入院予約時に指導群に対して背臥位および腹臥位でのストレッチを指導し、実施状況の自己チェック表を入院時に回収した。評価項目は臥位時の膝関節屈曲、伸展ROMとし、入院予約時および入院時に被験者の属する群を知らない検者が東大式ゴニオメーターを用いて測定した。
【検討項目】
指導群、非指導群それぞれの入院予約時、入院時における膝関節ROMの変化の比較にはWilcoxon’s signed rank testを用い、有意水準を1%とした。
指導群のストレッチ実施日数と膝関節ROMの変化の相関はSpearman’s rank correlation coefficientを用いて求めた。
【結果】
指導群のストレッチ実施期間は73.0±40.7日(30日~142日)であり、実施率(実施日数/実施期間×100)は93.1±5.1%であった。
指導群の屈曲ROMは入院予約時120±20°、入院時130±12.5°であった(p=0.001)。
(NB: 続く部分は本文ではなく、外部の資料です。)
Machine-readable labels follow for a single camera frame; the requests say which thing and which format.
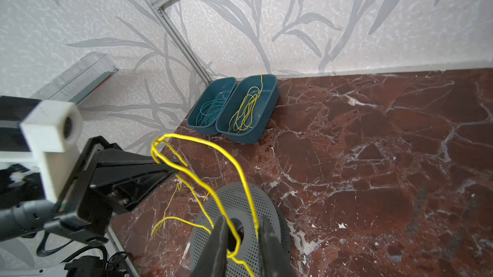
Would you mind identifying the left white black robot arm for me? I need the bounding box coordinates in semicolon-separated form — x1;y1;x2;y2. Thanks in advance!
1;96;177;250

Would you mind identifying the yellow cable bundle in bin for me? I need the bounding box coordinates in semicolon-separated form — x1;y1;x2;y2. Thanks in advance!
228;72;264;133

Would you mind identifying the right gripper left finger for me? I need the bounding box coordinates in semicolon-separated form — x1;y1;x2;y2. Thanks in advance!
191;216;230;277

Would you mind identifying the clear acrylic wall shelf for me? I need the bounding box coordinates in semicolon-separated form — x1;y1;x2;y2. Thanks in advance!
31;52;119;104

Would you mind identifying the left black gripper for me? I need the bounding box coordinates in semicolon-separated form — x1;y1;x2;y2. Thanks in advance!
44;136;178;244

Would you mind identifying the teal plastic bin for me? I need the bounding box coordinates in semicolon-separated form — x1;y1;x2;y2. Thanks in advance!
215;74;280;144
186;77;237;135

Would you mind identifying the grey perforated cable spool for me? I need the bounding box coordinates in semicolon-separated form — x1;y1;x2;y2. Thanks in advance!
190;182;291;276

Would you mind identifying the green coiled cable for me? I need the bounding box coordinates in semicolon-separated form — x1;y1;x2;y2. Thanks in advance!
195;91;229;127

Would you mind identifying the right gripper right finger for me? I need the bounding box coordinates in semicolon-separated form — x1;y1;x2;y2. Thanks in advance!
258;216;295;276

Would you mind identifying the right teal plastic bin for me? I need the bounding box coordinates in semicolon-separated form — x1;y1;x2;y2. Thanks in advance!
215;74;280;144

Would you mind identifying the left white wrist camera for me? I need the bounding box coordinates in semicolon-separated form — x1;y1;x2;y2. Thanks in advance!
1;96;83;203

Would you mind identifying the left teal plastic bin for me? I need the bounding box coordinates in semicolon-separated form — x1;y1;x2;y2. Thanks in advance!
186;77;237;135

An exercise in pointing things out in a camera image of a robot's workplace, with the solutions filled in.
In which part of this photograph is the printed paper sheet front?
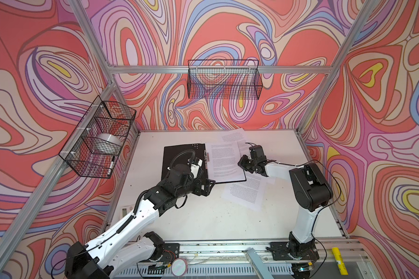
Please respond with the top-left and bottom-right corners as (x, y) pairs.
(222, 173), (267, 212)

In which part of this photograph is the printed paper sheet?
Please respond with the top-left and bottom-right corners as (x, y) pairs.
(205, 142), (246, 184)
(219, 128), (250, 146)
(222, 173), (267, 212)

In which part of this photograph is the orange black file folder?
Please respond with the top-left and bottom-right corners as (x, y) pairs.
(160, 141), (247, 184)

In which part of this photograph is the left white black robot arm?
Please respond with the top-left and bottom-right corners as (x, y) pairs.
(64, 164), (215, 279)

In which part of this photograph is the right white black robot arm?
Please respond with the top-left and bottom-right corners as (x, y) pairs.
(238, 155), (334, 260)

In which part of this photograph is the printed paper sheet far back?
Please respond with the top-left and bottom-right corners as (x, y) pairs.
(219, 128), (250, 146)

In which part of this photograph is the pink white calculator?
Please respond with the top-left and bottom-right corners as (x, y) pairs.
(120, 205), (135, 217)

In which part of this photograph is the pink tape roll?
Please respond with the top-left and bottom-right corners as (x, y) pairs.
(171, 258), (188, 277)

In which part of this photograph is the grey metal bar front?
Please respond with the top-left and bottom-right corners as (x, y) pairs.
(244, 248), (274, 279)

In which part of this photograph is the white tape roll in basket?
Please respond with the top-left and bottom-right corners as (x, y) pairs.
(95, 133), (123, 156)

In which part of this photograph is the yellow marker pen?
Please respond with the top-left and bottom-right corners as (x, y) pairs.
(332, 247), (349, 276)

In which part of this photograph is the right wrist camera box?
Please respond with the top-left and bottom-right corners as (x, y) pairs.
(249, 145), (267, 162)

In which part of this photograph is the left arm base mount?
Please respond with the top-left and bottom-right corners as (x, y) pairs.
(141, 242), (180, 264)

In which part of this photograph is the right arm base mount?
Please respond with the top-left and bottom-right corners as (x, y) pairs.
(266, 241), (320, 262)

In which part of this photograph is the black wire basket back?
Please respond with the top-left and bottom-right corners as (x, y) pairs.
(187, 58), (263, 100)

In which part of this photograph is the black wire basket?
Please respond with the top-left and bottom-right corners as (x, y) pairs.
(59, 96), (137, 179)
(187, 58), (263, 100)

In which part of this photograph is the black wire basket left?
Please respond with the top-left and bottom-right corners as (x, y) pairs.
(59, 96), (137, 179)
非指導群では、入院予約時127.5±10°、入院時125±7.5°であった(p=0.11)。
また、指導群の伸展ROMは入院予約時-10±5°、入院時-5±7.5°であった(p=0.12)。非指導群では、入院予約時-12.5±10.6°、入院時-10±4.4°であった(p=0.33)。
ストレッチ実施日数と屈曲ROMの改善角度との相関はr=-0.14であり、有意ではなかった(p>0.05)。
【考察】
今回、指導群では膝屈曲角度において約10°の改善が得られたが、非指導群では改善しなかった。膝OAのホームエクササイズとして膝周囲の筋力強化のみならずストレッチも指導し、膝関節ROMの改善を図るべきであると考えられた。
ストレッチ実施日数と屈曲ROMの改善角度に相関がなかったことから今後、効果の得られる適切な実施期間を検討する必要があると考えられた。